◆ DIRECTIONS FOR THIS TASK
Write the listing below out again exactly, though only as far as the line with "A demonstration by", which is included.

◆ DATA FOR THIS TASK
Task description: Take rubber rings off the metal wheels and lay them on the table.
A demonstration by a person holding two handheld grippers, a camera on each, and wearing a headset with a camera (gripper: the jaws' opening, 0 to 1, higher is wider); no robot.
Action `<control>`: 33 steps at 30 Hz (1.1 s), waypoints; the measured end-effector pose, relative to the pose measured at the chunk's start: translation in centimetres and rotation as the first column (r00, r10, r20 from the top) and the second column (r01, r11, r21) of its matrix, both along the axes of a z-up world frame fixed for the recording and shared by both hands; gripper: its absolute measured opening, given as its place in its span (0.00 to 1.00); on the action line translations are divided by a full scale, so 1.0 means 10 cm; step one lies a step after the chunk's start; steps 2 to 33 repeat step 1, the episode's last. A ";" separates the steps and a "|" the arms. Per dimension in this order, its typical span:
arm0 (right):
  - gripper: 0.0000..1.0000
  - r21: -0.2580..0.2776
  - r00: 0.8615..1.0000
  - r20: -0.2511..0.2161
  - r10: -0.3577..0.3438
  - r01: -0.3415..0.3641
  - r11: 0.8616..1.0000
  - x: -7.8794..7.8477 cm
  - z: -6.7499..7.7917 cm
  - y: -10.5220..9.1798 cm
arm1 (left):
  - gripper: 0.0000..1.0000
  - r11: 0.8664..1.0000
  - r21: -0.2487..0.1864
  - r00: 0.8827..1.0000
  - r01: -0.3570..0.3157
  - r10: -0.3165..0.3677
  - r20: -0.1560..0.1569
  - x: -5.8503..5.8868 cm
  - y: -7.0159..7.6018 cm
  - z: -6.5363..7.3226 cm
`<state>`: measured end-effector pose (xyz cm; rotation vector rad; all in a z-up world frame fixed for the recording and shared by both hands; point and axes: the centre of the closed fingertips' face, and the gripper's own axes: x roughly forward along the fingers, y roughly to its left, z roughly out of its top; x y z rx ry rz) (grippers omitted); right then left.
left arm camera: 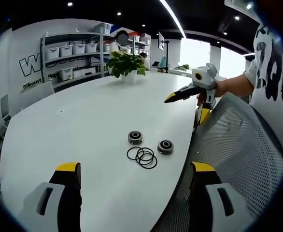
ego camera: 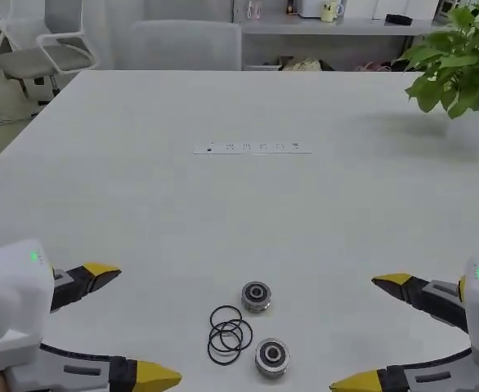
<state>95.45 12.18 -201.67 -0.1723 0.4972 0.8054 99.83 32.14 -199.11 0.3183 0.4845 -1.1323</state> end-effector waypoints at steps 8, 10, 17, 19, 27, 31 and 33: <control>0.99 -0.001 1.000 0.001 0.000 0.000 1.000 0.00 0.00 0.00 | 0.92 1.000 0.000 1.000 0.001 -0.001 0.001 0.00 0.00 0.00; 0.99 -0.001 1.000 0.001 0.000 0.000 1.000 0.00 0.00 0.00 | 0.92 1.000 0.000 1.000 0.001 -0.001 0.001 0.00 0.00 0.00; 0.99 -0.001 1.000 0.001 0.000 0.000 1.000 0.00 0.00 0.00 | 0.92 1.000 0.000 1.000 0.001 -0.001 0.001 0.00 0.00 0.00; 0.99 -0.001 1.000 0.001 0.000 0.000 1.000 0.00 0.00 0.00 | 0.92 1.000 0.000 1.000 0.001 -0.001 0.001 0.00 0.00 0.00; 0.99 -0.001 1.000 0.001 0.000 0.000 1.000 0.00 0.00 0.00 | 0.92 1.000 0.000 1.000 0.001 -0.001 0.001 0.00 0.00 0.00; 0.99 -0.001 1.000 0.001 0.000 0.000 1.000 0.00 0.00 0.00 | 0.92 1.000 0.000 1.000 0.001 -0.001 0.001 0.00 0.00 0.00; 0.99 -0.001 1.000 0.001 0.000 0.000 1.000 0.00 0.00 0.00 | 0.92 1.000 0.000 1.000 0.001 -0.001 0.001 0.00 0.00 0.00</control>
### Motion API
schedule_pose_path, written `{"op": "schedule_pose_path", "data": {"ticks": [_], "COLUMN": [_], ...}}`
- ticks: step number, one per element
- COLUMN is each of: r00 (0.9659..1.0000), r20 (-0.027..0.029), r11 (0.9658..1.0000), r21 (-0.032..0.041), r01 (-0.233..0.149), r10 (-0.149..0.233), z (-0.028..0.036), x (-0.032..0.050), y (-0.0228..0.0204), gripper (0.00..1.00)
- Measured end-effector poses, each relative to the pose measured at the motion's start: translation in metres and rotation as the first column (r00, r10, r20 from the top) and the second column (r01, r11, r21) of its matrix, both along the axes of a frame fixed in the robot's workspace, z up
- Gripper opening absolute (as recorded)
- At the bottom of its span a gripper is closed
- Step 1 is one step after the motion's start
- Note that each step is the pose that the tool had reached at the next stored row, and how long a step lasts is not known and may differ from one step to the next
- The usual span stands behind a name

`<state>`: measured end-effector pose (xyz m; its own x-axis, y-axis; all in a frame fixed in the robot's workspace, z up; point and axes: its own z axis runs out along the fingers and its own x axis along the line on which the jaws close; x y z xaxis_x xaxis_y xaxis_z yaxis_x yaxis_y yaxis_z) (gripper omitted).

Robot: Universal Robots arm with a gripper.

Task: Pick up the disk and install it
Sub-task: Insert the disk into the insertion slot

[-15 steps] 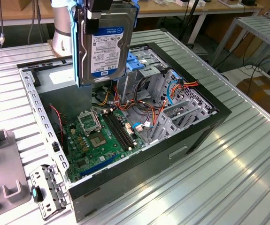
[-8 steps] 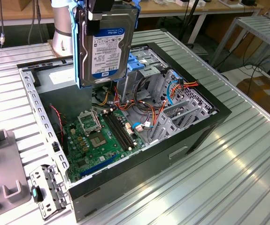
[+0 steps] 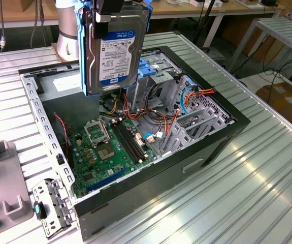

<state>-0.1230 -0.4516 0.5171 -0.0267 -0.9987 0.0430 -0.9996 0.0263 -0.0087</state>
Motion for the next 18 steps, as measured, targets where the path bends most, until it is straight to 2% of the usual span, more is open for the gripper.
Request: {"op": "schedule_pose_path", "data": {"ticks": [6,10,18], "r00": [1.0000,1.0000,1.0000], "r20": [-0.0001,-0.0001,0.0000], "r11": [1.0000,1.0000,1.0000], "r21": [-0.0001,-0.0001,-0.0001], "r01": [0.000,0.000,0.000], "r10": [0.000,0.000,0.000], "z": [0.0000,0.0000,-0.0001], "x": [0.0000,0.0000,0.0000], "y": [-0.0004,-0.0040,-0.0140], "gripper": [0.37,0.37,0.37]}}
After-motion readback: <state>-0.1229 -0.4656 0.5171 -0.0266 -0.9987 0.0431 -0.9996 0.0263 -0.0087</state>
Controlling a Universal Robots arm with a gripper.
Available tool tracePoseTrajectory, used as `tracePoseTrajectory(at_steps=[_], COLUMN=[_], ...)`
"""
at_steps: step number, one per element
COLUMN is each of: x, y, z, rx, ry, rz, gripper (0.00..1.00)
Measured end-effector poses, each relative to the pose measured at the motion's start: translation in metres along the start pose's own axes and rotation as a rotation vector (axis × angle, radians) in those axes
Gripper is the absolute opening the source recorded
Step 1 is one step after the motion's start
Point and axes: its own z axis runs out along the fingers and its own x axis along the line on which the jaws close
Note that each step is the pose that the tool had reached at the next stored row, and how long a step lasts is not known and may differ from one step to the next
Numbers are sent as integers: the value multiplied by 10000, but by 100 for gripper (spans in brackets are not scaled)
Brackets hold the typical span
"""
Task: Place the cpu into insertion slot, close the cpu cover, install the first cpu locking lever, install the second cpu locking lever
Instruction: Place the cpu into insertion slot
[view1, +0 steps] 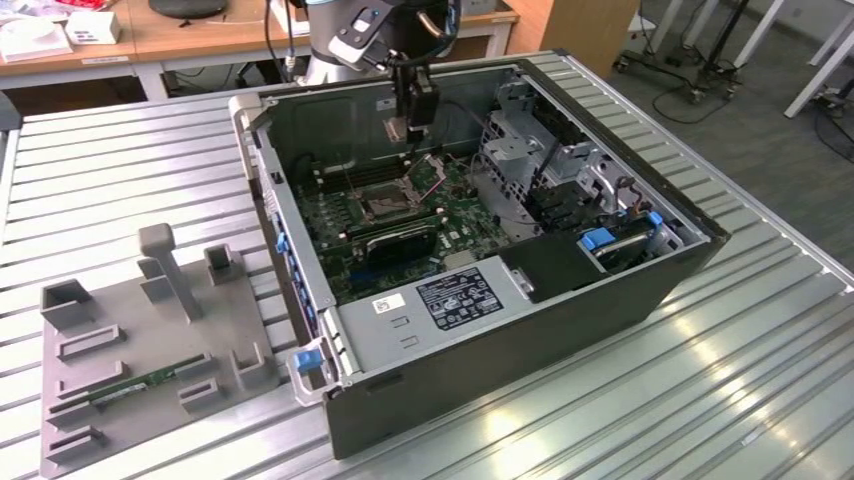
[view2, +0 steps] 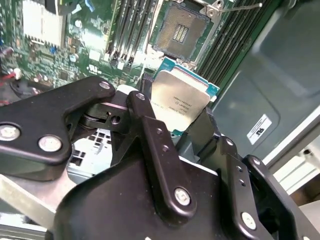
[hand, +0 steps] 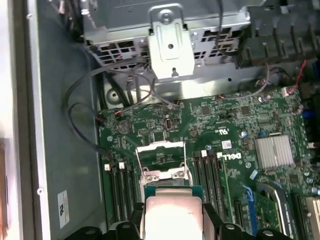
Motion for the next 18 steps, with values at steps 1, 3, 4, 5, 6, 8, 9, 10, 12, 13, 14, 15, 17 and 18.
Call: tracePoseTrajectory(at_steps=[1,3,4,5,6,8,9,10,12,13,14,15,17,18], x=[0,-1,-1,0,0,-1,-1,-1,-1,-2,-2,-3,-5,-6], y=[0,-2,-2,-2,-3,-3,-3,-4,-6,-7,-9,-13,-24,-29], z=[0,0,0,2,4,9,12,17,30,38,46,55,80,95], rx=[-2,-3,-2,-1,1,7,11,14,20,23,25,27,31,32], ry=[-13,-18,-17,-9,3,33,46,61,91,103,114,125,138,145], rz=[138,175,154,66,-50,-369,-536,-694,-1020,-1167,-1301,-1413,-1582,-1655], gripper=[54,54,54,54,54,54,54,54,54,54,54,54,54,54])
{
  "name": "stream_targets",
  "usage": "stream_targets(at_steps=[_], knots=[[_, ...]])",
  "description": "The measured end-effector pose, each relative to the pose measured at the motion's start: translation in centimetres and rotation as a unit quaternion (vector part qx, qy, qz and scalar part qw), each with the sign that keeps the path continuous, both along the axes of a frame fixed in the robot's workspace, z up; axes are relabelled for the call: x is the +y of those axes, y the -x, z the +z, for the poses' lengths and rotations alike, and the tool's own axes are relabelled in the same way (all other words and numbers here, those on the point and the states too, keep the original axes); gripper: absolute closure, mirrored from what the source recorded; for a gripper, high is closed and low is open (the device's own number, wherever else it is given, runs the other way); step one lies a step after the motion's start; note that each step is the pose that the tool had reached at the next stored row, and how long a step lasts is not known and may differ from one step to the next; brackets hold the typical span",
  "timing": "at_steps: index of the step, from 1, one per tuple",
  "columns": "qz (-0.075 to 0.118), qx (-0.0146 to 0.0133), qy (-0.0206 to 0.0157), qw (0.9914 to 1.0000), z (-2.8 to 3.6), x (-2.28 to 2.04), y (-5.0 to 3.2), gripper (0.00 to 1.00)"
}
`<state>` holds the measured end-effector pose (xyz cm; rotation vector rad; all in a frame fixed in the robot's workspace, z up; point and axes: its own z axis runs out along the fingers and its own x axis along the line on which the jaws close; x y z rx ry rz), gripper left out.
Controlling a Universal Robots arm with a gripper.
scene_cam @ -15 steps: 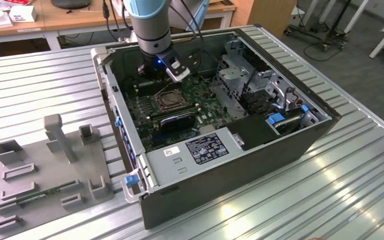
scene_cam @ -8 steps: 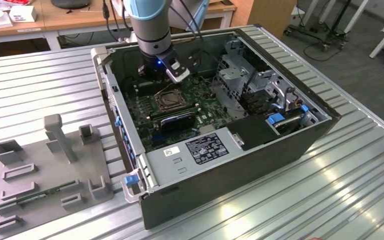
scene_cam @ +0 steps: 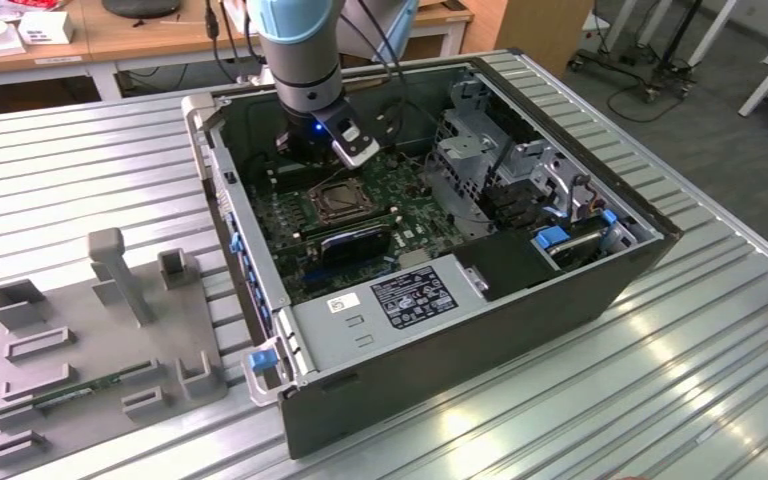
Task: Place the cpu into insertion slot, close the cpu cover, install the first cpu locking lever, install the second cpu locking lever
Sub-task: 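Install the first cpu locking lever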
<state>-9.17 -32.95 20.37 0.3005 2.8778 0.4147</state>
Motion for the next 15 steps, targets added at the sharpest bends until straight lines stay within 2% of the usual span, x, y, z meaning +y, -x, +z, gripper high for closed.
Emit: stream_targets(at_steps=[15], knots=[[0.0,0.0,0.0001,1.0,-0.25,0.0,0.0,0.89]])
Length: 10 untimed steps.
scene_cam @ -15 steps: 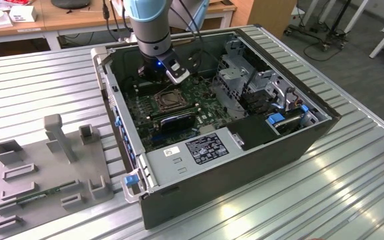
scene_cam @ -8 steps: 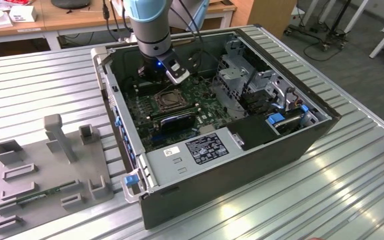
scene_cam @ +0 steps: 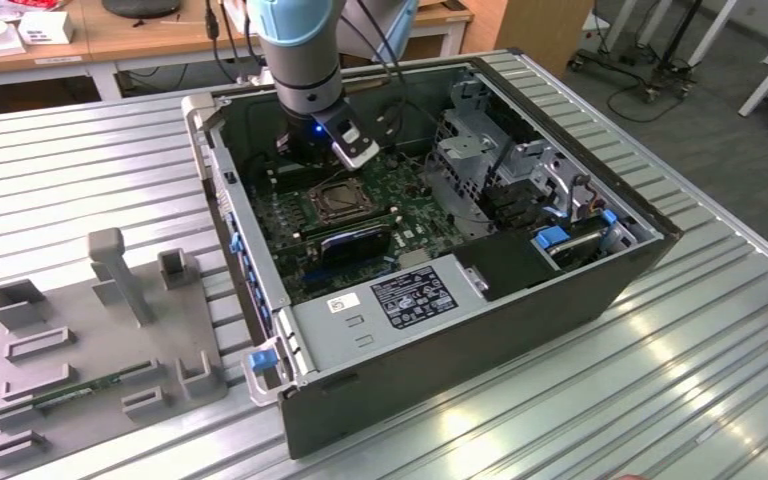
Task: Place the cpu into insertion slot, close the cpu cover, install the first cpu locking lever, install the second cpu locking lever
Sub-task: 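Install the first cpu locking lever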
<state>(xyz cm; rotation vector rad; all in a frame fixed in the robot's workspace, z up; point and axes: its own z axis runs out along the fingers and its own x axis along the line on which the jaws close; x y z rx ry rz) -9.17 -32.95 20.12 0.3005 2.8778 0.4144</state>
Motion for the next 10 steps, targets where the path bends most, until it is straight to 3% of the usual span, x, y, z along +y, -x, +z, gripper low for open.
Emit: stream_targets(at_steps=[10], knots=[[0.0,0.0,0.0,1.0,-0.09,0.0,0.0,0.89]])
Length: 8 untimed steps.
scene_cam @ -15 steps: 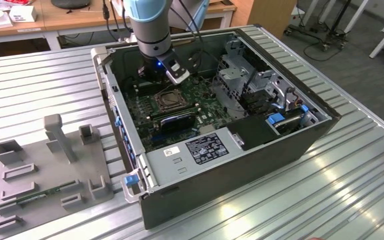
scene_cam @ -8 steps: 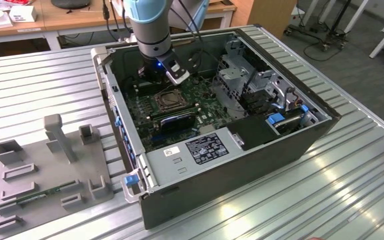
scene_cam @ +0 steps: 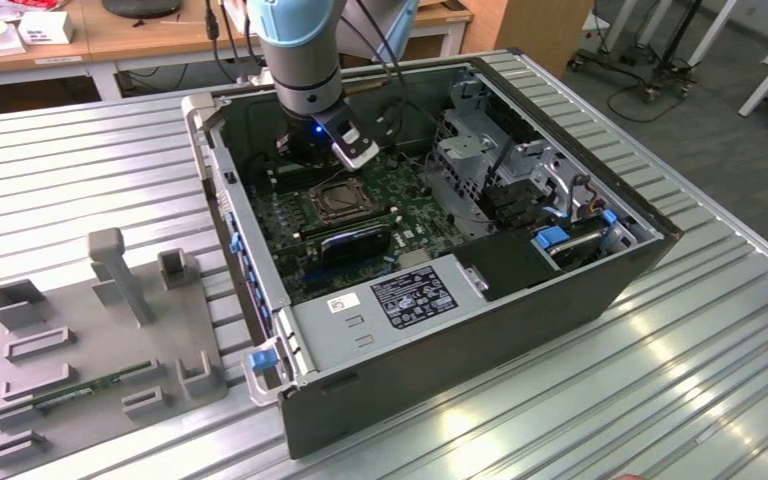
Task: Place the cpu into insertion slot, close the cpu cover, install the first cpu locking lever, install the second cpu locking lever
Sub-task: 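Install the first cpu locking lever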
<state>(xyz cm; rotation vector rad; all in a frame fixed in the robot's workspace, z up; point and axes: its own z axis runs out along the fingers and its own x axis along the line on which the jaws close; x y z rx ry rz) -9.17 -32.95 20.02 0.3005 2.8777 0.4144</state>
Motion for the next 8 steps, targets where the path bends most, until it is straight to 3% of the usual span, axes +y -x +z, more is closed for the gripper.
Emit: stream_targets(at_steps=[8], knots=[[0.0,0.0,0.0,1.0,0.35,0.0,0.0,0.89]])
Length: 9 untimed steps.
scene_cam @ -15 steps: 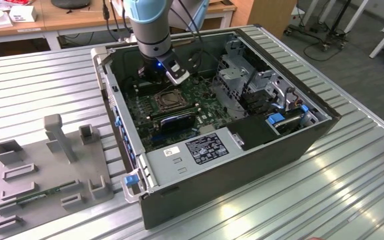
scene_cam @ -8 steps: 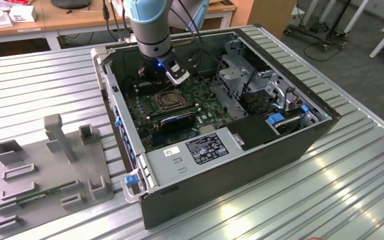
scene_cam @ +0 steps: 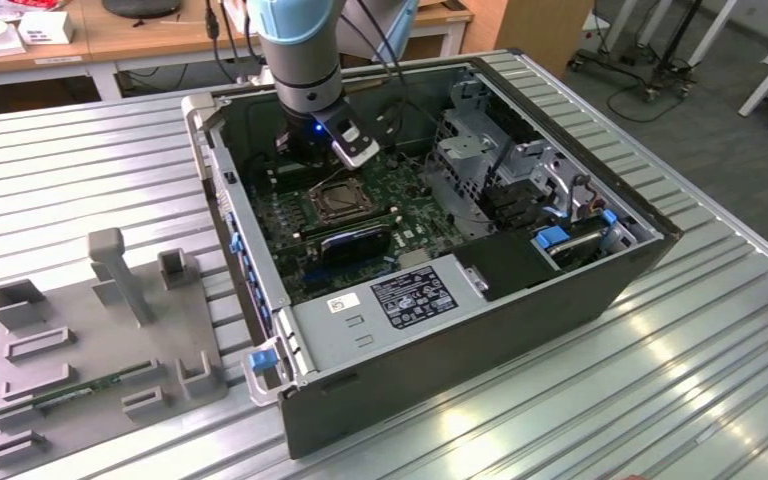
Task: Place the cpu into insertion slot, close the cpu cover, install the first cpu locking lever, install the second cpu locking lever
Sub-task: 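Install the first cpu locking lever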
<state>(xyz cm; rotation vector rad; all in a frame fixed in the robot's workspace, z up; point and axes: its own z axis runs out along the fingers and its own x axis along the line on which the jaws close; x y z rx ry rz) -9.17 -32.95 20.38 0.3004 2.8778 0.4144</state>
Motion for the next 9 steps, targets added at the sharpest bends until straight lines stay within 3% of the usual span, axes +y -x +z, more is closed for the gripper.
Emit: stream_targets(at_steps=[9], knots=[[0.0,-0.0001,-0.0001,1.0,0.5,0.01,0.0,0.89]])
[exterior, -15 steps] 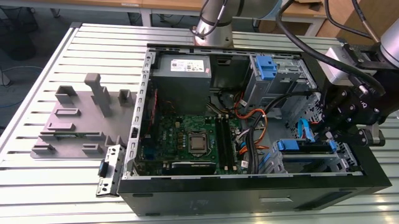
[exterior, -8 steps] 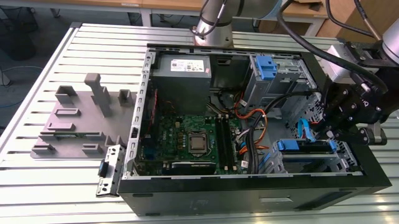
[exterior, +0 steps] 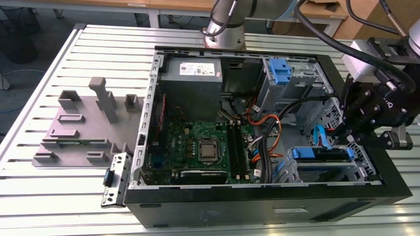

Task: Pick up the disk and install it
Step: 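Insert the second disk wire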

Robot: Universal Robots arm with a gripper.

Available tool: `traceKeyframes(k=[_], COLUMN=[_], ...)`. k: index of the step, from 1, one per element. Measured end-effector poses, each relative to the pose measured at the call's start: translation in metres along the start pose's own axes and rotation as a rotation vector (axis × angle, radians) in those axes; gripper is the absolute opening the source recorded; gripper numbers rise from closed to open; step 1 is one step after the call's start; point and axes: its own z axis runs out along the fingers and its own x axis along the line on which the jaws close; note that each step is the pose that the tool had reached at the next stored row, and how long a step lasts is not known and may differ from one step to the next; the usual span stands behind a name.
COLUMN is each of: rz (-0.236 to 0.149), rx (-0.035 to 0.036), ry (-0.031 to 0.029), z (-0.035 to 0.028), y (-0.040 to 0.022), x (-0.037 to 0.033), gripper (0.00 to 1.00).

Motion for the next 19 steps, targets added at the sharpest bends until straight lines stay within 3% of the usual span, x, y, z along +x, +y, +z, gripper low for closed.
traceKeyframes(k=[5,10,19], rz=[0.000,0.000,0.000], rx=[0.0000,0.0000,0.0000], ry=[0.0002,0.0002,0.0000], z=[-0.0001,0.0003,0.0023], y=[-0.0002,-0.0016,-0.0169], x=[-0.0014,-0.0087,-0.0123], gripper=[0.24,0.24,0.24])
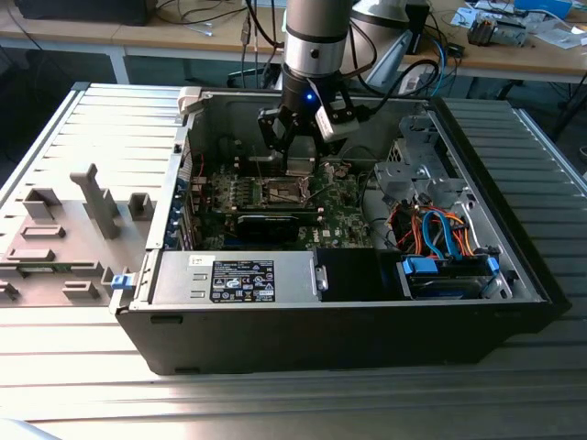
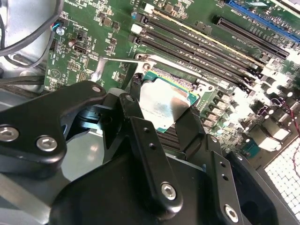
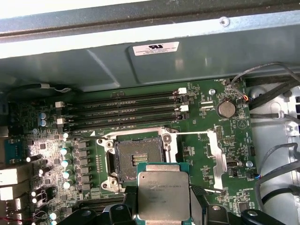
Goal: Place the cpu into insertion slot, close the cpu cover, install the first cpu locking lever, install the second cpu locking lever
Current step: 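Place the cpu into insertion slot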
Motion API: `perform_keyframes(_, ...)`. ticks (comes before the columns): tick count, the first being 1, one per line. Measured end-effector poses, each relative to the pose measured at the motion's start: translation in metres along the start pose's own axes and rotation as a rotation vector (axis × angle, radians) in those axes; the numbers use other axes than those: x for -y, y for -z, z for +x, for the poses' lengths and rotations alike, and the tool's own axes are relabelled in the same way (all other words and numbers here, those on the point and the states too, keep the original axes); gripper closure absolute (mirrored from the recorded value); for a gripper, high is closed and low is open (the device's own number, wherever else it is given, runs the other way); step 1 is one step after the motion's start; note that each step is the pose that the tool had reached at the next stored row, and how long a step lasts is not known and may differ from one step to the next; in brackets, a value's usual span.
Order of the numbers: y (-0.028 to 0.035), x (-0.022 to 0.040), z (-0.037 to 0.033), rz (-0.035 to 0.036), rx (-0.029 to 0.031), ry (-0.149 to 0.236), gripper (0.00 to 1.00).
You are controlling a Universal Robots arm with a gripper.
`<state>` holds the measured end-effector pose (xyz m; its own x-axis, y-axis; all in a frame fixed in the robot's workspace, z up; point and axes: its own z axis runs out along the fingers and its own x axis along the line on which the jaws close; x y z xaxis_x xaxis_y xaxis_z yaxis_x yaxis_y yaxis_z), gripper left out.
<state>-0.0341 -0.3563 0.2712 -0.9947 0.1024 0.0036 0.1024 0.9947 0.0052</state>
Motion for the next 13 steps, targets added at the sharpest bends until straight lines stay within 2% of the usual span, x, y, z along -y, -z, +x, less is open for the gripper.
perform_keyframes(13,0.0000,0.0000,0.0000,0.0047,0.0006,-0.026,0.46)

◆ ANSWER FOR THIS EXERCISE
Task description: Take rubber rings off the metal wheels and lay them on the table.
A demonstration by a person holding two handheld grippers, a camera on each, and wearing a headset with a camera (gripper: the jaws' opening, 0 to 1, higher is wider); no robot.

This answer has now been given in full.